Sebagai bentuk dukungan nyata, pada tahun ini kementeriannya menjadikan UNS sebagai salah satu lokasi uji coba implementasi program prioritas bernama PRO-KESRA guna memberikan pendampingan yang lebih terintegrasi.

"Kami dalam konteks itu salah satu piloting tahun 2026 ini ingin bersama-sama dengan UNS untuk melakukan uji coba PRO-KESRA. Ada dua manfaat, pertama adalah peningkatan kapasitas pelatihan dan inkubasi, yang kedua peningkatan aksesibilitas pembiayaan dan pasar lewat Sapa UMKM," ujar Riza, Sabtu, 18 Juli 2026.

Gayung bersambut, Wakil Rektor Bidang Kemahasiswaan dan Alumni UNS, Prof. Dody Ariawan, memastikan kesiapan kampusnya dalam mendukung lahirnya wirausahawan dari hulu ke hilir.

Ia menjelaskan antusiasme mahasiswa sangat tinggi, terbukti dari ratusan proposal bisnis sektor produksi yang berhasil disaring dan didanai melalui program WIBAWA tahun ini.

"Tentunya dengan dukungan dari Kementerian UMKM kita harapkan adik-adik bisa menjadi wirausaha mapan. Ada sekitar enam ratus proposal masuk, walaupun yang diterima seratus tujuh puluh, tetapi secara nyata melibatkan delapan ratus mahasiswa UNS," kata Prof. Dody.
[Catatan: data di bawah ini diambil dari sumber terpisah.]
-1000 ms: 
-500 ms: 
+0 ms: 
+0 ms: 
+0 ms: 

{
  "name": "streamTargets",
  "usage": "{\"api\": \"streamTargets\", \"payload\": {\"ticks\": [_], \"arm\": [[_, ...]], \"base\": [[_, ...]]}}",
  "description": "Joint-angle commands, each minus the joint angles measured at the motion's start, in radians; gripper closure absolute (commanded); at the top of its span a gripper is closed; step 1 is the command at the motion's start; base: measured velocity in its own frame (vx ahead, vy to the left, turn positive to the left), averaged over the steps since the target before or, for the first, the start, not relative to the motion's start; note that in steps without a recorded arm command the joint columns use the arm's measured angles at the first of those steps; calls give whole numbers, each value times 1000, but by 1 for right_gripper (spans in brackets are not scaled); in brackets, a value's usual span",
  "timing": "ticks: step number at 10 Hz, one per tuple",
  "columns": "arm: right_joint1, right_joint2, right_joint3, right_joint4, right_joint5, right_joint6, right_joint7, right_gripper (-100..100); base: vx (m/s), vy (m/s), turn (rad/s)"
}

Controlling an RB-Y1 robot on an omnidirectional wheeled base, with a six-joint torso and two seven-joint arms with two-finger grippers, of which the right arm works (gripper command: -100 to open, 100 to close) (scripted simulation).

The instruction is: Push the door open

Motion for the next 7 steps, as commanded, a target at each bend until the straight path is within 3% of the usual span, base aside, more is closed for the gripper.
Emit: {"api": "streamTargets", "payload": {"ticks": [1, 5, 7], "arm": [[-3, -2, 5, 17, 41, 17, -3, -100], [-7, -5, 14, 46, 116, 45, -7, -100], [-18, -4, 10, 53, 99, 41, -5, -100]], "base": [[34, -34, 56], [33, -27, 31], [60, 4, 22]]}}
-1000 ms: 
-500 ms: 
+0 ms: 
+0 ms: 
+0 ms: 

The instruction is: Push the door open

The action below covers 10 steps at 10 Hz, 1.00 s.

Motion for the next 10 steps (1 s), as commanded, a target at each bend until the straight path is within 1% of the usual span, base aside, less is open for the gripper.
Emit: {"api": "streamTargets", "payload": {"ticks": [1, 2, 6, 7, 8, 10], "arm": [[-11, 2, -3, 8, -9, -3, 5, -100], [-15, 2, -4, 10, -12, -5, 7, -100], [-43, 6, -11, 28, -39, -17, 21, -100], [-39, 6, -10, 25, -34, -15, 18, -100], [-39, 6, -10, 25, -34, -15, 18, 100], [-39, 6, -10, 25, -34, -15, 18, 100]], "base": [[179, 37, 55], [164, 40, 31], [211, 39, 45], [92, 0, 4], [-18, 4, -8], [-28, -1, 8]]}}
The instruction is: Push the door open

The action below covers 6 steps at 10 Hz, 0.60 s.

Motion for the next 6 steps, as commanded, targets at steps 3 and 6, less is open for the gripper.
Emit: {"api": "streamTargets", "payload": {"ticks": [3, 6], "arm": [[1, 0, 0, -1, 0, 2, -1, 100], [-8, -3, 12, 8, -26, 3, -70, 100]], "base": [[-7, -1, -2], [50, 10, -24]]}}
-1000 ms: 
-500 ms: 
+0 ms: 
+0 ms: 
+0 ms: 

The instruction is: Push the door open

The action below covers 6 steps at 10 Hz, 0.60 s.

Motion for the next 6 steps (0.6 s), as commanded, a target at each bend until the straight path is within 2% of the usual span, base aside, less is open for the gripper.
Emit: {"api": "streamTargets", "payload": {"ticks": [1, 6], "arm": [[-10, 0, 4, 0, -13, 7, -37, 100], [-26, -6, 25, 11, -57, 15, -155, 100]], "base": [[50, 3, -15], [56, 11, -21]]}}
Melalui kolaborasi antara kementerian dan institusi pendidikan ini, diharapkan para mahasiswa tidak sekadar menjadi pencari kerja pasca kelulusan.
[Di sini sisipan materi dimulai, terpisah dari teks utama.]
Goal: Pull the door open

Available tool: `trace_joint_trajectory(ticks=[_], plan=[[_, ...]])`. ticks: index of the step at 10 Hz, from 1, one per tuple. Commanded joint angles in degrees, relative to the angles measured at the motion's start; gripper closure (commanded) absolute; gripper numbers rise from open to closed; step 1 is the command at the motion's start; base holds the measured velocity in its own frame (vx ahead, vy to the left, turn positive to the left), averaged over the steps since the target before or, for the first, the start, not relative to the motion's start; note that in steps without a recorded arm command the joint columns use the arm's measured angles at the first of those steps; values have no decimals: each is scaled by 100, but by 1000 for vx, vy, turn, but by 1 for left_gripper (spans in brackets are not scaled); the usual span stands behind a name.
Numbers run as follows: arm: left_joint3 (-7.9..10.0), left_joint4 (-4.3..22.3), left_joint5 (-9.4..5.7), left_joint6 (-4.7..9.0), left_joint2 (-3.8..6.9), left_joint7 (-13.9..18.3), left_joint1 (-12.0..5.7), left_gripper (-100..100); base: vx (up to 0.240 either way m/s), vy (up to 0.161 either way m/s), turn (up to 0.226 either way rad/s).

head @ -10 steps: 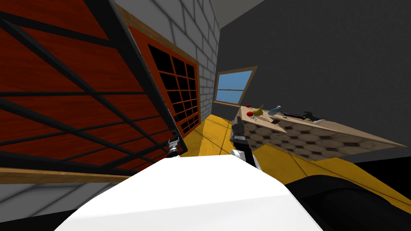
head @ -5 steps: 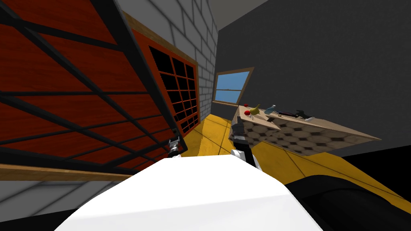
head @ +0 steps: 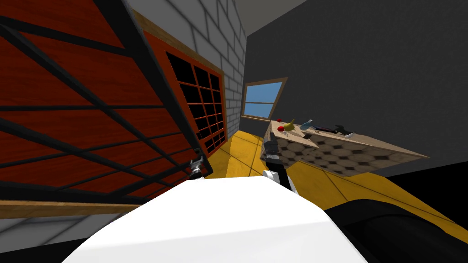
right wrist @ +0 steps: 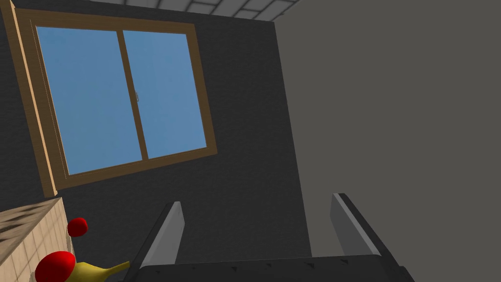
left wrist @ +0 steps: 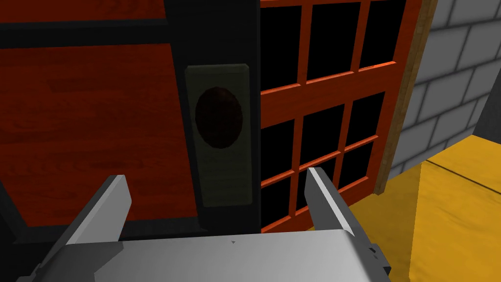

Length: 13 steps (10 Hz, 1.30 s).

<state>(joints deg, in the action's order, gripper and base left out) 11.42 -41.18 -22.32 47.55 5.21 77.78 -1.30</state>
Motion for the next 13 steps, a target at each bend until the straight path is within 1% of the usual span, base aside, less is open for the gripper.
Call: trace_joint_trajectory(ticks=[1,4,5,6,7,8,9,13], plan=[[8,-3,-17,-11,153,160,88,-100,146,18,-53],[30,81,-53,34,462,494,216,-100,195,16,-74],[30,81,-53,34,462,494,216,-100,125,-12,-6],[39,116,-69,53,590,633,270,-100,125,11,-52],[45,139,-79,65,676,726,305,-100,143,8,-64],[40,56,-72,36,617,652,326,-100,61,2,-7],[40,56,-72,36,617,652,326,100,-10,0,7],[40,56,-72,36,617,652,326,100,-13,1,-2]])
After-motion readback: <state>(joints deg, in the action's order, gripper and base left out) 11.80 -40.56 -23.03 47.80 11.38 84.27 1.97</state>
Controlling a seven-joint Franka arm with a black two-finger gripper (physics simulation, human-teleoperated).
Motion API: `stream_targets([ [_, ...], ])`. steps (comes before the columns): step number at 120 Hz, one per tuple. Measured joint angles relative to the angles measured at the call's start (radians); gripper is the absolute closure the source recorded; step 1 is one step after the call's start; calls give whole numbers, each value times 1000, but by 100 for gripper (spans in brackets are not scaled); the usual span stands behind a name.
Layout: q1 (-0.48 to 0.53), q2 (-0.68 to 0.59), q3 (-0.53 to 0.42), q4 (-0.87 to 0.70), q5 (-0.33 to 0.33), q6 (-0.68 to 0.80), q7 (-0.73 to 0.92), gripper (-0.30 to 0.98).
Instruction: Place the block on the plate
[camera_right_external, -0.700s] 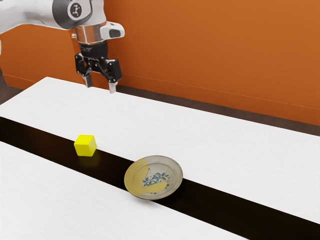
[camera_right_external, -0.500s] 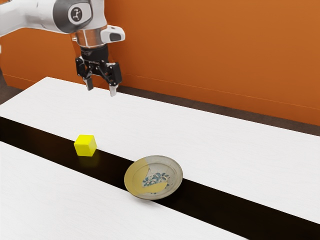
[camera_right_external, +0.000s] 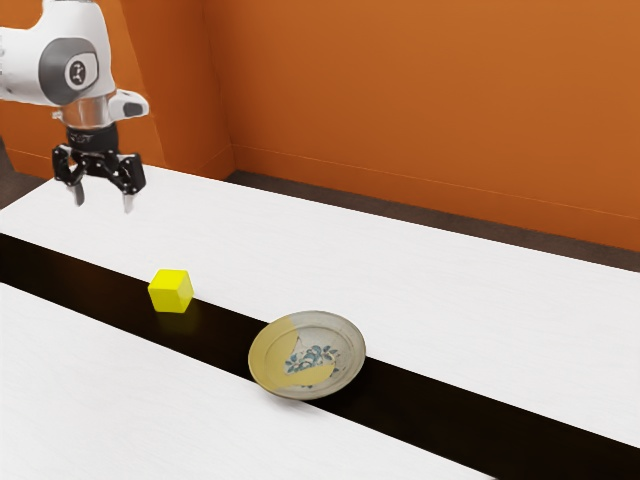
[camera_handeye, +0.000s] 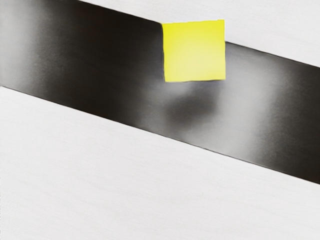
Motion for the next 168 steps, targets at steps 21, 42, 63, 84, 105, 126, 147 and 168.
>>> stream_targets([
  [21, -72, 116, 23, 46, -71, 47, 23, 0],
  [42, -56, 242, 58, 93, -118, 94, 41, 0],
  [63, -33, 376, 59, 173, -159, 134, 55, 0],
  [84, -26, 445, 59, 186, -193, 178, 65, 0],
  [105, -25, 470, 59, 177, -214, 219, 74, 0],
  [126, -12, 467, 59, 144, -225, 251, 87, 0],
  [147, 7, 474, 59, 141, -231, 277, 100, 0],
  [168, 9, 476, 59, 140, -235, 289, 108, 0],
])
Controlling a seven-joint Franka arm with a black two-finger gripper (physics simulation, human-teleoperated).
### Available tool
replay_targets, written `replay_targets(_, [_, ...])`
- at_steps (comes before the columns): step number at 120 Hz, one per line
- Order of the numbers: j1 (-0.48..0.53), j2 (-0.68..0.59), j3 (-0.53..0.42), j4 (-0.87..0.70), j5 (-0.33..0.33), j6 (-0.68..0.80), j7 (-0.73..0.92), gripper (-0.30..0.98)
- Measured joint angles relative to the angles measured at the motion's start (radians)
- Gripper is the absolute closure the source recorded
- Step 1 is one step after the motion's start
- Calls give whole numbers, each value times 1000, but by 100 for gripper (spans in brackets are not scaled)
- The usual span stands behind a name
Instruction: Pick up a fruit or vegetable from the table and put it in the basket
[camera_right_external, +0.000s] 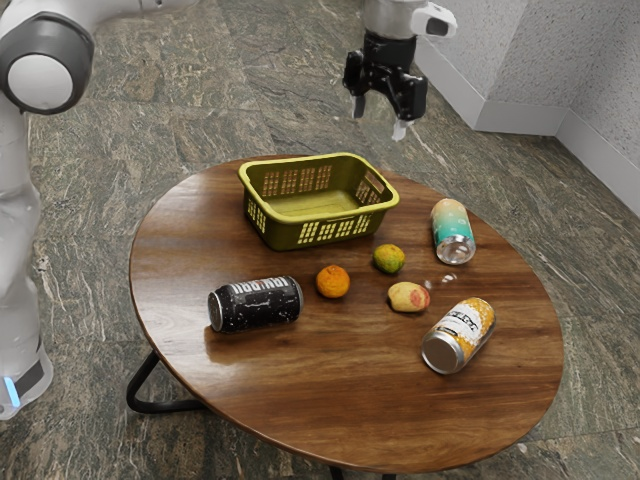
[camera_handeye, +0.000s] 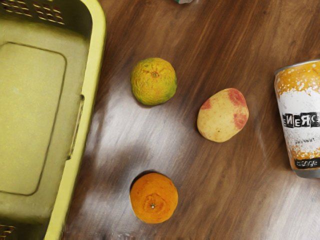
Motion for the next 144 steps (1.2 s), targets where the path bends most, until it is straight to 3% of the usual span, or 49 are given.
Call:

Sinergi strategis tersebut diyakini mampu mengakselerasi target pemerintah untuk menciptakan sepuluh juta penduduk yang produktif berusaha dan bekerja secara mandiri pada tahun 2029 mendatang. (Dania)

google-preference

Rekomendasi Berita

Berita Terbaru Lainnya

Memuat berita terbaru.....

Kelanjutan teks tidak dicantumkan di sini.